How Production Lines and Software Engineering Processes Relate: A Takeaway from Andrew S. Grove's 'High Output Management' Book

One of the great takeaways from Andrew S. Grove’s “High Output Management” book, which I read a couple of years ago and am reading again now, is that it sheds some light on the common similarities between production or assembly lines and software engineering processes. Accordingly, whether you are working on a task from scoping phases to shipping production, hiring a new engineer for your team, or even making breakfast, each of these has a predefined and, preferably, planned set of activities that should be followed for execution and measured for performance tracking and improvement in a great deal of cases.

The fundamental elements of any production line (or software engineering process) include inputs, execution phases, manpower or tools that perform the execution, timings, limitations, quality control, outputs, observability tools, and tracking measures. The primary objective of each phase is to produce the desired and expected outcomes in a timely manner while minimizing capacity waste and maximizing resource utilization.

That said, it is essential to be able to perform early inspections in order to identify problems and roadblocks as soon as possible. This enables you to address these issues in the early stages of the process, rather than waiting until the end, when it would be much more expensive and disruptive. The book frequently uses the example of running a breakfast diner, where it would be more beneficial to detect a rotten egg before boiling or serving it, as undertaking so would consume resources and take more time to get another egg, especially if you want to keep up with the expected time from placing orders until they get served to customers.

In reality, the majority of software engineering processes are comparable to serving breakfast. Detecting a functionality or user interface bug during the development phase is a good problem to have, as it gives the team more time to implement the right fix. If this issue found its way to the UAT (user acceptance testing) phase, it could take longer and put the actual delivery date at risk. Let alone the negative consequences of identifying such issues in any production environment because they were overlooked during the development and testing phases.

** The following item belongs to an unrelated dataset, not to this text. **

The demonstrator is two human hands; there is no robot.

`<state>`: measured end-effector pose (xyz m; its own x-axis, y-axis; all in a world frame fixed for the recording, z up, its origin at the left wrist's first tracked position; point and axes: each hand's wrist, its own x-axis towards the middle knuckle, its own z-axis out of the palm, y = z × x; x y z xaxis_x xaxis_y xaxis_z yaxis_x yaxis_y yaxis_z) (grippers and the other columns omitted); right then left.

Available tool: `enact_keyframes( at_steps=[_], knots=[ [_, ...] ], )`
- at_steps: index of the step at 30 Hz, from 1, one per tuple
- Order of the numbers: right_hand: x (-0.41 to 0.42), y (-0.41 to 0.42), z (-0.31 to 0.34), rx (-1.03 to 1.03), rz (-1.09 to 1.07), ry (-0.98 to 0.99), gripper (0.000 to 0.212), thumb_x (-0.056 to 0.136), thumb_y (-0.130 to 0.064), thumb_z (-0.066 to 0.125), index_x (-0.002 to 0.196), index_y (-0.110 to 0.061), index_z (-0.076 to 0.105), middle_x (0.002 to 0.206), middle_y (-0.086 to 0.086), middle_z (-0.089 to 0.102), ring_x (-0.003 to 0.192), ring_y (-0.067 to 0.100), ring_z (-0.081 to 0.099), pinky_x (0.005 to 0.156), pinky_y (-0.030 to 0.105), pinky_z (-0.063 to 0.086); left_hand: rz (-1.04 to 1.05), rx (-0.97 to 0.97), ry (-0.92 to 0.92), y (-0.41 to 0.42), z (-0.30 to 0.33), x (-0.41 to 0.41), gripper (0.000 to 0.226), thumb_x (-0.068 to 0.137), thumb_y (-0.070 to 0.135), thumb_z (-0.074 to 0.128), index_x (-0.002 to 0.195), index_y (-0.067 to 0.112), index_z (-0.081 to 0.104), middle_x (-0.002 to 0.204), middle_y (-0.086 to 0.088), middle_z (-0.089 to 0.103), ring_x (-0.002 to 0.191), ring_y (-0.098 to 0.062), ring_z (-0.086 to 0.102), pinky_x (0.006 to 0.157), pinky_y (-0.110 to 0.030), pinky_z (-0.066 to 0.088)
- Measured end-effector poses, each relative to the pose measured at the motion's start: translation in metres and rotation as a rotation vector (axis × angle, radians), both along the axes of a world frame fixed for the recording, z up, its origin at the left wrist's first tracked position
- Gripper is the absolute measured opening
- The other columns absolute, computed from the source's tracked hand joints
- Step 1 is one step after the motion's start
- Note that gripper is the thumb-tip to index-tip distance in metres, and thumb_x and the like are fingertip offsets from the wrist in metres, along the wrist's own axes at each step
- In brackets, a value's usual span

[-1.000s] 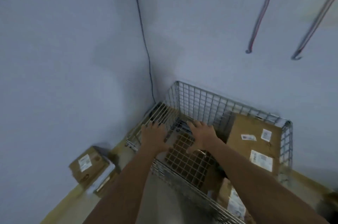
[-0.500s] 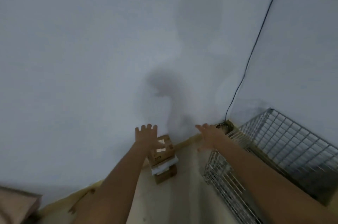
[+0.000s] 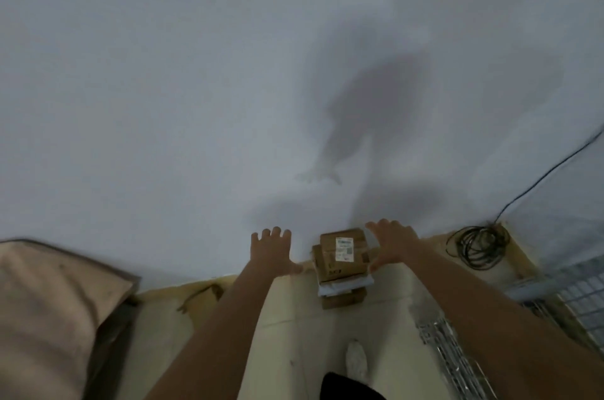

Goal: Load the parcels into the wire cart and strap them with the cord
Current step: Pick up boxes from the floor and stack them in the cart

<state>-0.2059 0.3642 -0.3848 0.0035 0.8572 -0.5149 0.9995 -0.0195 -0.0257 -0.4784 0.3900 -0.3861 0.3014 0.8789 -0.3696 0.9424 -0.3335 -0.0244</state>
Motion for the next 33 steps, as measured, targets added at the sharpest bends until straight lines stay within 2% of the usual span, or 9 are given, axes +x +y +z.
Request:
enact_keyframes(
  at_steps=[4, 7, 9, 13, 18, 21, 26, 30, 33],
  knots=[
    [0.015, 0.054, -0.049, -0.087, 0.009, 0.020, 0.115, 0.058, -0.067, 0.077, 0.149, -0.024, 0.022, 0.144, 0.004, 0.038, 0.128, 0.026, 0.041, 0.103, 0.043, 0.038, 0.024, -0.108, 0.049, 0.039, -0.048, 0.021, 0.089, 0.074, 0.069, 0.059, 0.141, 0.017, 0.032, 0.142, -0.006, 0.037, 0.130, -0.028, 0.037, 0.106, -0.045, 0.028],
    [0.029, 0.082, -0.086, -0.112, 0.027, 0.020, 0.108, 0.062, -0.065, 0.077, 0.146, -0.021, 0.027, 0.141, 0.008, 0.040, 0.123, 0.027, 0.046, 0.098, 0.039, 0.042, 0.021, -0.167, 0.052, 0.066, -0.084, 0.045, 0.089, 0.074, 0.069, 0.059, 0.142, 0.019, 0.031, 0.145, -0.006, 0.034, 0.132, -0.028, 0.035, 0.108, -0.045, 0.026],
    [0.038, 0.094, -0.109, -0.134, 0.006, 0.038, 0.108, 0.062, -0.062, 0.078, 0.148, -0.022, 0.026, 0.142, 0.010, 0.040, 0.125, 0.028, 0.045, 0.101, 0.039, 0.040, 0.010, -0.206, 0.041, 0.079, -0.110, 0.058, 0.090, 0.073, 0.069, 0.060, 0.142, 0.020, 0.030, 0.145, -0.005, 0.032, 0.133, -0.027, 0.034, 0.108, -0.044, 0.027],
    [0.049, 0.109, -0.156, -0.198, -0.074, 0.069, 0.114, 0.065, -0.057, 0.080, 0.152, -0.023, 0.014, 0.155, 0.011, 0.023, 0.139, 0.033, 0.029, 0.110, 0.046, 0.028, 0.006, -0.283, 0.049, 0.098, -0.161, 0.079, 0.094, 0.071, 0.070, 0.062, 0.143, 0.021, 0.028, 0.148, -0.007, 0.029, 0.133, -0.029, 0.034, 0.108, -0.043, 0.029],
    [0.058, 0.128, -0.231, -0.208, -0.144, 0.057, 0.113, 0.066, -0.056, 0.080, 0.152, -0.026, 0.014, 0.154, 0.015, 0.019, 0.136, 0.037, 0.031, 0.108, 0.046, 0.032, -0.005, -0.320, 0.046, 0.128, -0.235, 0.098, 0.097, 0.069, 0.069, 0.065, 0.143, 0.018, 0.027, 0.140, -0.011, 0.034, 0.124, -0.032, 0.041, 0.101, -0.042, 0.035],
    [0.063, 0.139, -0.283, -0.188, -0.176, 0.070, 0.112, 0.065, -0.056, 0.081, 0.152, -0.030, 0.016, 0.156, 0.016, 0.013, 0.136, 0.038, 0.030, 0.107, 0.046, 0.034, -0.036, -0.300, 0.033, 0.142, -0.286, 0.111, 0.107, 0.067, 0.070, 0.066, 0.147, 0.017, 0.020, 0.141, -0.012, 0.032, 0.124, -0.033, 0.040, 0.101, -0.043, 0.038],
    [0.078, 0.153, -0.366, -0.125, -0.143, 0.053, 0.114, 0.059, -0.054, 0.084, 0.150, -0.031, 0.019, 0.159, 0.007, 0.009, 0.136, 0.035, 0.031, 0.103, 0.045, 0.040, -0.076, -0.298, 0.024, 0.161, -0.372, 0.144, 0.121, 0.061, 0.072, 0.071, 0.148, 0.014, 0.012, 0.151, -0.018, 0.018, 0.128, -0.038, 0.037, 0.102, -0.049, 0.040],
    [0.079, 0.160, -0.419, -0.170, -0.236, 0.182, 0.125, 0.055, -0.043, 0.091, 0.152, -0.022, 0.015, 0.159, 0.008, 0.006, 0.134, 0.040, 0.033, 0.103, 0.049, 0.043, 0.176, -0.377, -0.099, 0.162, -0.430, 0.159, 0.133, 0.058, 0.065, 0.079, 0.150, 0.017, -0.004, 0.155, -0.018, -0.005, 0.134, -0.046, 0.029, 0.103, -0.055, 0.038],
    [0.074, 0.157, -0.446, -0.226, -0.255, 0.283, 0.128, 0.050, -0.039, 0.094, 0.152, -0.024, 0.018, 0.155, 0.008, 0.019, 0.126, 0.037, 0.041, 0.100, 0.046, 0.046, 0.286, -0.442, -0.218, 0.158, -0.463, 0.161, 0.140, 0.059, 0.054, 0.085, 0.151, 0.014, -0.013, 0.156, -0.020, -0.019, 0.141, -0.048, 0.013, 0.110, -0.055, 0.032]
  ],
)
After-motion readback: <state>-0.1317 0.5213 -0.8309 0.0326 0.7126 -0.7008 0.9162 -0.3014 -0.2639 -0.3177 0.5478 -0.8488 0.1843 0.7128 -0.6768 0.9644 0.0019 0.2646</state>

A further example is the recruitment, hiring, and onboarding process, which includes numerous phases, such as sourcing, screening, coding assessments, technical interviews, squad-fit interviews, offering, onboarding, probation periods, and setting success expectations for new members. I believe you can now begin to think of it as a production line in which early detection could save a significant amount of money, effort, and time for everyone and every resource involved in this lengthy and time-consuming process. If you have a poor and average interview process, you may hire a candidate who is not particularly solid. Also, if your onboarding process is disorganized and shallow, you run the risk of having an employee who is unsettled and unaware of what’s going on around them, which makes it more difficult to evaluate him accurately during his period of probation, and even more difficult if you come up with a decision to let him go after all of these wasted efforts and money plus the time it took you to detect a problem and fix it.

Measurements are essential to assessing how well you and your team are performing in the execution of your processes. However, having the correct measurements is a requirement for improvement, but having the wrong ones hasn’t ever been better than having none at all.